この設問は悪手なのではと僕は思ったのですが、このような設問が用意されているということは、月島夫妻がこの方法で殺害された理由は別々ということになります。同じであれば2つ目と3つ目の設問はどちらか1つで良いわけですから。普通に考えると夫人の頭が殴られていたのは、太郎殺害状況の不自然さをカモフラージュするためでしょう。


殺人犯は誰か?
雨が降る前に離れにいることができた人物ということで、犯人は消去法で瀬奈一択です。


では最後に僕の描いたストーリーを。面白半分で読んでください。

瀬奈は12時15分前に月島邸近くで太郎と会う約束を取り付けます。そしてその場で腹部を刺して殺害。車のトランクに入れます。この時点では、月島邸を主人公と一緒に訪れてから隙を見て全員を眠らせて事を起こす筋書きだったのでしょう。太郎の姿が見当たらないくらいでは警察を呼ぶには至らないと踏んだわけです。そして、理由はわかりませんが、離れへ向かいました。目的のもの(新作構想メモ)を探すためでしょうか。そこで瀬奈はとんでもないものを見つけます。太郎そっくりの人形がソファーに横たわっていて頭が血で濡れているのです。おそらく太郎が主人公(およびその他の人たち)を驚かすために仕組んだのでしょう。これは誤算です。この人形が見つかったら警察を呼ばれてしまうかもしれません。さらに最悪なことに、離れ捜索中に雨が降ってしまい、外の地面がぬかるんでしまいます。困った瀬奈はとりあえず後ろ向きで足跡を付けて、離れから月島邸に入り、そこから外へ脱出します。そして駅へ向かい、主人公と一緒に再び月島邸に向かいます。案の定、太郎の人形が発見され、警察が呼ばれることに。しかし、ここで幸運なことに警察と救急車がすぐには来られない状況が訪れます。この機を逃さず、瀬奈は全員に睡眠薬を盛り、夫人殺害と死体のすり替え、密室作成を行いました。めでたし、めでたし。

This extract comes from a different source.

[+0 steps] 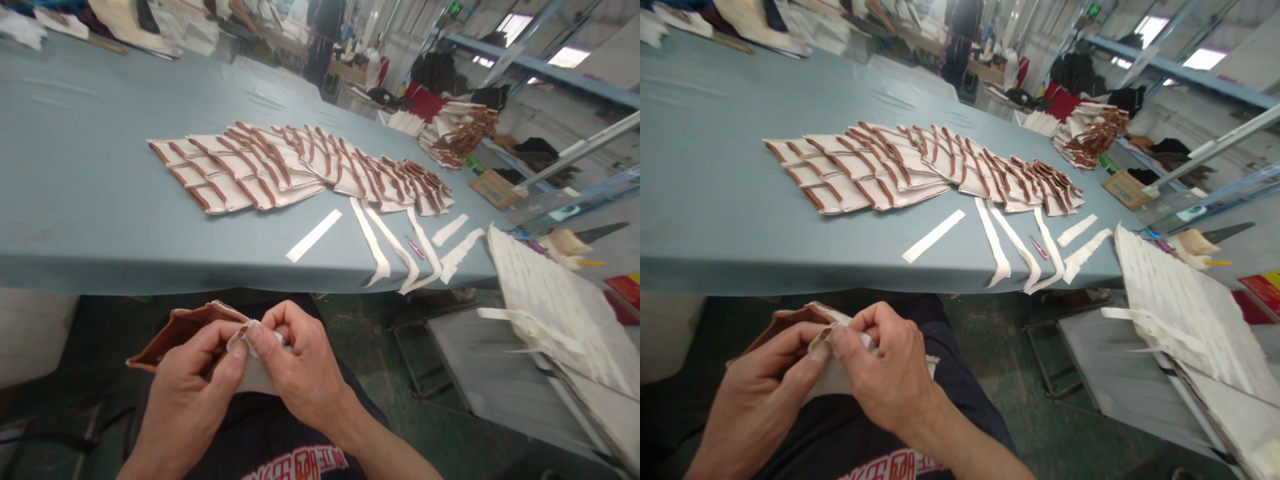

突拍子のないところがいくつかありますが、ここまでしないと刺殺した死体の頭を殴打する状況になりえないのです。ここまでの推理が合っているのならば、当たらずとも遠からずといったストーリーではないでしょうか。他の方がどのような推理をしたのかも気になるので、もし思いついた方がいれば教えてください。


さて、「雨の牢獄」は現在解決編(一)が公開されている段階です。解決編の残りの更新が楽しみですね。楽しいコンテンツを用意してくれたヤマギシルイさんに感謝の意を表して筆を置かせていただきます。